When I wrote about the Aurora shooting, I noted how that gun violence continues to happen whether we note it as massacres or ignore the single or double-homicides as if those crimes aren’t worthy of putting a spotlight on our atrocious, borderline non-existent policy on gun control. Gun violence wasn’t going anywhere, and there certainly wasn’t going to be any legislation. Sure, a bunch of people died because they had the audacity to see a blockbuster movie at a midnight screening, but what could we do? It was an election year, and the gun lobby is bulletproof.
Now the murders in Newtown have happened, I just feel sick and outraged. With Aurora, I was shocked, saddened, but now wholly surprised. These kinds of massacres went into high schools, college campuses, places of worship, and all kinds of locations where we should feel safe. But we didn’t want to imagine where the next horrific massacre would strike. We all knew it would. We knew it wouldn’t be too long to wait. We just didn’t know where.
There were other massacres after Aurora, but Newtown is unforgettable. And yet I feel outrage that we will forget. It will blow over like every other massacre. We’re already going through the motions:
- Confusion over the death toll
- Focus on the killer’s background
- Names of the victims
- Tales of heroism
- Stories of the victims
- Wait until the next horrific massacre.
In between, we have a “conversation” about gun control. In the 21st century, we take to our Facebook pages and Twitter feeds to share a link or a 140-character comment, and then move on with our day. We’ll also be sure to note how our thoughts and prayers are with the victims and their loved ones, as if that means a fucking thing to the victims and their loved ones. Every parent who lost their child will forever be broken. That scar will never heal.
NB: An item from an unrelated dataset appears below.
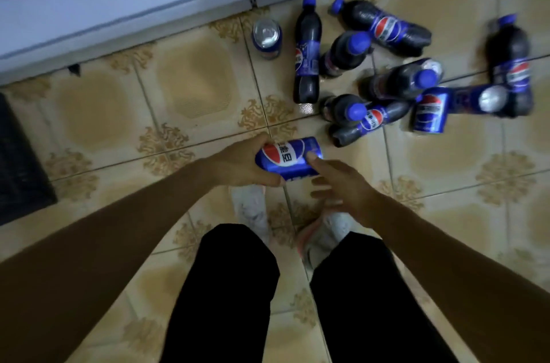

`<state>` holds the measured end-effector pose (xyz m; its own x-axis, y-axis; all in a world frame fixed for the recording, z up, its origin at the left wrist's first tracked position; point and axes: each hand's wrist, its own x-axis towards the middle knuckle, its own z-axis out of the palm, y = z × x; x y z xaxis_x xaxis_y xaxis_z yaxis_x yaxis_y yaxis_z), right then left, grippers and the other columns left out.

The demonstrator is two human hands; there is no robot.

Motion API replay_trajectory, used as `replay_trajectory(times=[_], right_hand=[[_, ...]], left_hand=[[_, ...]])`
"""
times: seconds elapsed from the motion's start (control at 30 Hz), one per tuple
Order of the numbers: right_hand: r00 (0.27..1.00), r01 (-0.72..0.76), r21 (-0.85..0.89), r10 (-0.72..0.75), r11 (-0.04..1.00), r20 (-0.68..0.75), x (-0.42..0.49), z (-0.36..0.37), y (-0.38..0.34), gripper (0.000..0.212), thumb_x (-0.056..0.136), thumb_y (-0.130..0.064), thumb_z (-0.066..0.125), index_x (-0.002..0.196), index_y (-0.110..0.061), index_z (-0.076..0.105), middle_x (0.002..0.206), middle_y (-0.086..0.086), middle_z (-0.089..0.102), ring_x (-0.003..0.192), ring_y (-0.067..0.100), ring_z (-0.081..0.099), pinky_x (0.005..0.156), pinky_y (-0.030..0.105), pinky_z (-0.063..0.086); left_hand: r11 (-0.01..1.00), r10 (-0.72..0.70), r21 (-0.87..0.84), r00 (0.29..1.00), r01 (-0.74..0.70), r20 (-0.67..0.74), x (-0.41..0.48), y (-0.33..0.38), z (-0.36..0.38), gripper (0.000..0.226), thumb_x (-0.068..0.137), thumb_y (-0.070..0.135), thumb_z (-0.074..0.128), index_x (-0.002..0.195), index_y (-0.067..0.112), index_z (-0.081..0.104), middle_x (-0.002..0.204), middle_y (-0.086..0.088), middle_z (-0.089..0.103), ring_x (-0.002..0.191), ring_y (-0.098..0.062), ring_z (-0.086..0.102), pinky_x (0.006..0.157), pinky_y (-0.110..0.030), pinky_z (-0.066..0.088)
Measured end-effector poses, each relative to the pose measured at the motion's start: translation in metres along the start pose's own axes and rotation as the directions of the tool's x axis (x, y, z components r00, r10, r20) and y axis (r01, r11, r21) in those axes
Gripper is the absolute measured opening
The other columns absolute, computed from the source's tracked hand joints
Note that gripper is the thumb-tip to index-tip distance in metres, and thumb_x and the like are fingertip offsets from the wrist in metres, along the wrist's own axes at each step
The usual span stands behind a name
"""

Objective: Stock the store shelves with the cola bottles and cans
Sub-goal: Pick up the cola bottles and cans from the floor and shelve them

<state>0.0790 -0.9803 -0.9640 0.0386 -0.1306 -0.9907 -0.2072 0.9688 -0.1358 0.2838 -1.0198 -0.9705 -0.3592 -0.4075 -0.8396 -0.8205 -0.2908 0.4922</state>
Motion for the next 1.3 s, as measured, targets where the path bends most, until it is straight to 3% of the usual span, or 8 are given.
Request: replay_trajectory(times=[0.13,0.27,0.5,0.63,0.77,0.87,1.07,1.3], right_hand=[[0.962,-0.101,0.322,0.010,0.941,0.274,-0.138,-0.001,-0.013,0.088,0.059,-0.074,0.054,0.133,-0.025,0.051,0.123,0.012,0.060,0.100,0.032,0.067,0.071,0.042,0.057],[0.934,-0.004,0.525,-0.184,0.851,0.306,-0.271,-0.003,-0.041,0.090,0.065,-0.077,0.042,0.133,-0.020,0.055,0.128,0.013,0.062,0.111,0.033,0.064,0.079,0.046,0.057],[0.846,0.198,0.508,-0.408,0.838,0.344,-0.453,-0.024,-0.066,0.045,0.074,-0.044,0.067,0.112,-0.019,0.068,0.106,0.008,0.073,0.088,0.020,0.072,0.067,0.031,0.058],[0.792,0.254,0.664,-0.545,0.704,0.275,-0.512,-0.026,-0.073,0.054,0.075,-0.044,0.065,0.120,-0.014,0.063,0.112,0.010,0.070,0.089,0.021,0.070,0.063,0.028,0.056],[0.706,0.344,0.702,-0.665,0.623,0.245,-0.554,-0.022,-0.085,0.062,0.077,-0.046,0.063,0.129,-0.014,0.057,0.110,0.010,0.069,0.087,0.021,0.069,0.065,0.027,0.057],[0.591,0.473,0.657,-0.764,0.587,0.258,-0.587,-0.012,-0.104,0.064,0.078,-0.047,0.063,0.132,-0.015,0.054,0.116,0.012,0.068,0.097,0.023,0.066,0.075,0.031,0.055],[0.360,0.617,0.646,-0.891,0.450,0.277,-0.653,0.012,-0.163,0.071,0.079,-0.040,0.067,0.138,-0.009,0.045,0.129,0.018,0.061,0.115,0.026,0.063,0.081,0.034,0.055],[0.131,0.972,0.169,-0.975,0.162,0.182,-0.714,0.025,-0.239,0.080,0.074,-0.068,0.061,0.135,-0.018,0.048,0.130,0.003,0.060,0.118,0.015,0.059,0.101,0.044,0.048]], left_hand=[[0.994,0.092,-0.057,0.992,-0.097,-0.083,-0.108,0.063,-0.030,0.070,0.065,0.032,0.085,0.122,0.023,0.045,0.118,-0.001,0.055,0.104,-0.018,0.057,0.079,-0.024,0.047],[0.972,0.231,0.073,0.963,-0.223,-0.139,-0.225,0.153,-0.081,0.070,0.063,0.026,0.085,0.119,0.029,0.044,0.113,-0.003,0.050,0.100,-0.020,0.054,0.080,-0.036,0.050],[0.800,0.484,0.521,0.833,-0.299,-0.266,-0.396,0.277,-0.125,0.078,0.065,0.040,0.079,0.133,0.032,0.041,0.125,0.002,0.044,0.107,-0.015,0.047,0.080,-0.032,0.047],[0.923,0.247,-0.040,0.667,-0.383,-0.703,-0.457,0.303,-0.105,0.096,0.068,0.024,0.085,0.144,0.032,0.028,0.141,0.004,0.037,0.120,-0.010,0.044,0.091,-0.027,0.044],[0.577,-0.155,-0.612,0.663,-0.541,-0.732,-0.483,0.331,-0.067,0.038,0.091,0.034,0.059,0.126,0.023,0.051,0.131,-0.002,0.057,0.100,-0.002,0.061,0.077,-0.018,0.049],[0.435,-0.062,-0.613,0.657,-0.660,-0.751,-0.498,0.364,-0.063,0.051,0.087,0.066,0.043,0.111,0.027,0.067,0.114,0.004,0.070,0.098,-0.002,0.066,0.076,-0.021,0.051],[0.353,-0.069,-0.329,0.327,-0.876,-0.943,-0.543,0.413,-0.121,0.049,0.067,0.041,0.078,0.108,0.017,0.065,0.097,0.000,0.074,0.091,-0.013,0.070,0.073,-0.023,0.054],[0.398,0.061,-0.002,0.028,-0.917,-0.998,-0.597,0.415,-0.210,0.053,0.057,0.044,0.078,0.102,0.019,0.065,0.094,0.004,0.075,0.090,-0.011,0.070,0.072,-0.021,0.053]])
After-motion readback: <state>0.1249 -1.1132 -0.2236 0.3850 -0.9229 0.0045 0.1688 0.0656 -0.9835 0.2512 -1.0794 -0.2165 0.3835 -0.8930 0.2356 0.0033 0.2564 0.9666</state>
Prayers and thoughts won’t provide any measure of solace.
There are no words for this, and yet I have to write and share my outrage because I just want to scream about how sick this makes me. About how I can’t stand this anymore. About what’s even more horrific about the massacre is how we allow it to happen again and again and again and again and again. It’s an unnatural disaster that we continue to accept.
Of course, who can take on the NRA? We all should because they support the murder of children. Guns aren’t a right, and even if they were, there’s no right worth having that allows someone to freely purchase weapons capable of mass murder and kill children. The NRA, an association that could just as easily support gun control as it does gun “freedom”, supports the murder of children. When they say nothing and when they do nothing, they say that it’s more important that people own guns than making sure that a madman can’t get a gun and murder children.
The NRA supports the murder of children. It is that simple. And in our silence, in our complacency, and in our fatigue, we share that responsibility.
I don’t know the exact answer to this problem. I’ve also heard cries that we need to do a better job of identifying and treating mental illness, and while I agree, we can’t legislate mental illness. We can legislate the tools that turn mental illness into a destructive force. But we don’t. We go through the motions.
Barack Obama has the chance to break the cycle. To say that this is the last straw. That maybe we shouldn’t wait until another madmen goes into a fucking nursery and creates another incomprehensible horror. But I don’t know if that’s in him. It’s likely no other President in history has been so aware of a possible assassination attempt. We are all incredibly blessed that such an attempt on his life hasn’t been made despite the vitriol and hatred that has come from his opponents. But it’s scary to go after the guys with the guns, because they don’t keep the guns for decoration. When they say that they’ll have to pry the gun from their cold, dead hands, it’s because they’ll be cold and dead after dying in a shootout. Someone with a gun-fetish only sees the resolution ending a bloodbath rather than reasonable compromise.
Again, I don’t have any answers but looking at the situation only makes me sad and sick and angry, and this post was the only way to maybe lessen that distress because I can’t listen to anyone else talk about “hopes and prayers” or recite the same statistics anymore. And I’m scared not only of the next massacre. I’m scared of how quickly we’ll forget this one.